「何でもありの境目ギリギリを突いていく」 『テニスの王子様』連載開始から22年、原作者・許斐剛がファンの想像を超え続ける原動力(1/2 ページ)
アニメ、ミュージカルと多方面に展開される人気作。
“テニプリ”の愛称でおなじみの人気コミック『テニスの王子様』『新テニスの王子様』シリーズから、完全新作映画「リョーマ! The Prince of Tennis 新生劇場版テニスの王子様」が、9月3日から劇場公開されます。
アニメ、実写、ミュージカルと多方面へのメディアミックスに加え、原作者自らライブステージに立ち、声優陣やミュージカル版キャストと共演するなど独自の道を貫いてきたテニプリは、22年の歴史で初の全編3DCG作品に挑み、テニスにラップ、ダンス、アメリカで大冒険と新たな境地へ踏み込みます。
製作総指揮として同作にかかわるのが、原作の許斐剛先生。漫画家という枠を超え、クリエイターとして「誰も通っていない道を突き進んでいく」(『新テニスの王子様』33巻)と、原作でも「毎回がクライマックス」の矜持通り読者の予想を裏切る展開の連続。連載開始から22年が経過した今も常に読者へ新鮮な驚きと喜びを与え続けています。
新作映画製作のきっかけになったのは、2016年、2018年のワンマンライブで自らVRのキャラと共演した経験。「現状維持は面白くない」と豪語する許斐先生が目指した映画作品とはどんなものなのか、先生本人に話を伺いました。
「『テニプリ』を男の子に見てもらいたい、じゃあラップとテニスを融合させてみよう」
―― 映画をご覧になった 率直な感想からお聞かせください。
許斐 まだ未完成ですけど(編集部注:インタビュー日は6月28日)、見ていて驚きの連続です。思っていた以上にすごいものができたという実感があります。3DCGのアニメは、表情を作るのが難しいと聞きますが、神志那(弘志)監督の演出や、間の取り方が絶妙にすばらしくて、キャラクターにちゃんと心がある。表情がイキイキしていました。全く人形っぽく見えないのがすごいですね。
―― 主人公・越前リョーマとテニスギャングのラップバトルが注目されています。皆川純子さんのラップはレアだと感じましたが?
許斐 初めてですね。見どころです。リョーマにラップのイメージが全くない、過去に一度もやっていないという印象はあるかと思いますが、実は今までのキャラクターソングの曲中に入れ込んだりはしていました(※編集部注:「between you & me〜ここだけの話〜」など)。ただ今回は、普段そういったキャラクターソングを聴かない男の子にも見てもらいたいという思いがあって、ラップとテニスを融合したバトルをに挑戦してみようと思いました。

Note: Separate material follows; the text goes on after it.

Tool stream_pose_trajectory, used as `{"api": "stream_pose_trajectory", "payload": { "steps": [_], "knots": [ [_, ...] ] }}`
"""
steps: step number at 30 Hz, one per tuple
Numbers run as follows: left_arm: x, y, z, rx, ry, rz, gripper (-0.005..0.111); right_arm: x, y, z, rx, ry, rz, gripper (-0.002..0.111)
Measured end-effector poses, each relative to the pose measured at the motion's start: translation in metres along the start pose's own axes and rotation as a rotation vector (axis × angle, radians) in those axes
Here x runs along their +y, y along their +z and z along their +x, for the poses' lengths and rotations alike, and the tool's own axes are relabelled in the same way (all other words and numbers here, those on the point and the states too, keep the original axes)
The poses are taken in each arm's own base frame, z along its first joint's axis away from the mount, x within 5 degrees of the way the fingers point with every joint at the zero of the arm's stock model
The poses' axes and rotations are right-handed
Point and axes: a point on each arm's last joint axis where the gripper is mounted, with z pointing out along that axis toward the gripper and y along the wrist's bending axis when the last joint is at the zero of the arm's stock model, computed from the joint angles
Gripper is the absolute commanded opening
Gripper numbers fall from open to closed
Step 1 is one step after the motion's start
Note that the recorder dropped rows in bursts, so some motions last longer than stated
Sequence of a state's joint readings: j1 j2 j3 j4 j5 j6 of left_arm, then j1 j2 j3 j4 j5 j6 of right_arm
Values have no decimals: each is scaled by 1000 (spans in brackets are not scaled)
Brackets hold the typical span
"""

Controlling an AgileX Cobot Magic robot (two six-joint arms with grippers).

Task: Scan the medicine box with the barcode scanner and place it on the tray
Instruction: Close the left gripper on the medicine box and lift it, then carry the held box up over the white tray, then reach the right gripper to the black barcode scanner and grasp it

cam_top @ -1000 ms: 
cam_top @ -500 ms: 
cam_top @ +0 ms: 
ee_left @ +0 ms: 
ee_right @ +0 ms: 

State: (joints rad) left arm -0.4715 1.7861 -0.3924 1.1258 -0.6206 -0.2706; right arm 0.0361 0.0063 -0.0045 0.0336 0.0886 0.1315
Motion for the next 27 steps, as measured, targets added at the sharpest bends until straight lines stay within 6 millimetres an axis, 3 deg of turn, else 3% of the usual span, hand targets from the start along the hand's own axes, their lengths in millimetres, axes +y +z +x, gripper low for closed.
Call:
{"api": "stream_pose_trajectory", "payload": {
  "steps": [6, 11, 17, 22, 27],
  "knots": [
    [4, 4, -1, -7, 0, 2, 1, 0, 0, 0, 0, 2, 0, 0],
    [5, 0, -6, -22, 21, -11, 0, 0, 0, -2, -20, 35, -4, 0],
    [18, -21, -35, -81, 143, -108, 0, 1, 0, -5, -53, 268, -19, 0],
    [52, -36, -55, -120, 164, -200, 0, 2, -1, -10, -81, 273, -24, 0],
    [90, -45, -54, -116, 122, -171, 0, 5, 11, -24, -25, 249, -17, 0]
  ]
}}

ラップとテニス、両方でテニスギャングを打ち負かすリョーマ。リョーマがラップをやりだして、本場アメリカのラッパーを倒してしまう。そのビジョンには、『テニスの王子様』が持つ“デカい大人たちを少年がバッタバッタとなぎ倒す”カタルシスが共通していて、うまく表現できたと思います。そしていろいろな方々に取り上げていただけたのもうれしかったです。
―― それはもう! リョーマが立ち向かうテニスギャングのリーダー・ウルフ役は、杉田智和さんが演じています。

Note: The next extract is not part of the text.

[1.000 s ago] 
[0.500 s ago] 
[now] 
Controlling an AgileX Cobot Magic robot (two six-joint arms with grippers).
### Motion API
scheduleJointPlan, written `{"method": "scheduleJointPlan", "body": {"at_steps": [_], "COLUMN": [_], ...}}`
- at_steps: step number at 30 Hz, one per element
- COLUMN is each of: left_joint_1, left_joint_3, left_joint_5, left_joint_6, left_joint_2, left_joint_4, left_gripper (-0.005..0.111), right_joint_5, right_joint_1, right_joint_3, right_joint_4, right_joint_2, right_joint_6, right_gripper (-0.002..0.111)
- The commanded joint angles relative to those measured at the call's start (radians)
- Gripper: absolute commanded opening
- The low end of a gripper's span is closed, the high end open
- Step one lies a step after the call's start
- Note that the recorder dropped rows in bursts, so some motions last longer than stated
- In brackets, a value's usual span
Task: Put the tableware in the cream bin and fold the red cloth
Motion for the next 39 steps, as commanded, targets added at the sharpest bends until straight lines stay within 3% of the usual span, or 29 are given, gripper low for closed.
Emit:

許斐 杉田さんは当初「ラップは絶対やりたくない」と仰っていたのですが、ブースに入ってウルフというキャラクターについて打ち合わせを重ね、ラップという形で表現したいものの意図を理解していただいた上で挑戦していただきました。どうしてもウルフというキャラクターを杉田さんに演じてもらいたかったので。
結果、ものすごくかっこいい形になりました。(子分の)ブーとフーを演じる武内駿輔さんと竹内良太さんのラップがまたものすごく上手で。「ギャングたちはかなりうまいぞ、彼らを倒すにはさすがのリョーマも大変だ!」とプレッシャーのかかる中、皆川さんも見事なラップで応えてくれました。まさにリョーマそのものだなと、うれしくなりましたね。
―― さらにゲストとして朴ロ美(ロは王へんに路)さんが同じく劇場版オリジナルキャラクターのエメラルドという役を演じています。
許斐 朴さんも杉田さんと一緒に、今までの『テニプリ』にはなかったテイストを加えてくれました。リョーマの父・越前南次郎や、竜崎桜乃という初期からの登場人物がいる一方で、また新しい風が吹いて、そのぶつかり合いの相乗効果で魅力がどんどん高まっていく様がうまく表れていると思います。
かっこいいなと思ったのがエメラルドとリョーマの対戦シーン。3Dでのテニスシーンは新しい挑戦でしたし、2Dでは表現の難しい細やかなボールの回転の描写や、滑らかで迫力のあるラリーは見ていてワクワクしました。